Returning to the question of why the police chose not to get a warrant for the search, regardless of the police power: on the facts of Ibrahim, it appears that the police had more than enough evidence to obtain search warrants for the accused and associate’s hotel rooms. This was prior to them viewing the suspicious activity of the BMW and 300. After viewing this activity, they had reasonable grounds to believe that there was evidence of trafficking involved. This information, combined with the fact of having the three suspects in custody, appears to be a perfect situation to obtain a warrant. To clarify, it was determined that a warrant was not needed and is not needed regardless of whether one is available; a prima facie lawful search should always be favoured by the police. A warrant would have allowed for the discoverability of the evidence, as well as a lawful search to deter a Charter challenge on the part of the accused, as well as a notion that the police will utilize the prima facie lawful searches when available.

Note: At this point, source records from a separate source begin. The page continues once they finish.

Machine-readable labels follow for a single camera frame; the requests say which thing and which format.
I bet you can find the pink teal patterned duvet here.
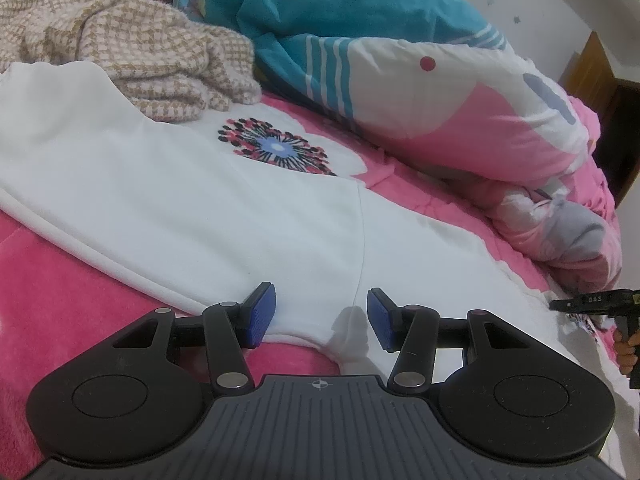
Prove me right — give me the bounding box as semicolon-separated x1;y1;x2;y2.
172;0;623;293

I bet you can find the brown wooden door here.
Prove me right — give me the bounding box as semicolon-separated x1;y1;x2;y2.
557;30;640;211

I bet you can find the beige checked garment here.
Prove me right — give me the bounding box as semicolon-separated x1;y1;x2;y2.
0;0;263;123

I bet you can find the white sweatshirt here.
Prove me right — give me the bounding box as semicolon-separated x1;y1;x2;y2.
0;61;591;366

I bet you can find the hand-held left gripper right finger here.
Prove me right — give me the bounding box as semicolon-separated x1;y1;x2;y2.
366;287;536;394

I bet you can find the person's right hand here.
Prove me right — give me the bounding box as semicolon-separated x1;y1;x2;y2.
614;327;640;376

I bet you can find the pink floral blanket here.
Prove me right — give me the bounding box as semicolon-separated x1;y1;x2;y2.
0;90;626;480

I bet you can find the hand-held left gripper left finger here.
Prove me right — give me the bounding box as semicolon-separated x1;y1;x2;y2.
107;281;277;393

The preservation of evidence was stressed as the main reason for the use of the common law police power. However, it could be argued that the belief that this evidence was in the 300 fell below reasonable and probable grounds, although again this is not a requirement of the search incident to arrest power. All the police had was informant information, their suspicion, and $995 dollars in cash, which on its face does not look too convincing to presume there was important evidence in the 300.
Current state of search and seizure out of line with original intent
The trend of searching now and justifying the constitutionality of the search later appears to be a common trend in cases involving section 8 of the Charter and in those involving search and seizure in general. This trend appears to contradict what Justice Dickson hoped for in his ruling in Hunter v Southam, where it was said that “[s]ection 8’s purpose is to protect individuals from unjustified state intrusions upon their privacy. That purpose requires a means of preventing unjustified searches before they happen, not simply of determining, after the fact, whether they ought to have occurred in the first place.”
Specific to Ibrahim, where it was opined that the police should have obtained a warrant, Justice Dickson said, “Where it is feasible to obtain prior authorization, I would hold that such authorization is a precondition for a valid search and seizure.” With this in mind, there is a hope that Canada can return to the view that privacy is a critical right, and that prima facie lawful searches should be preferred.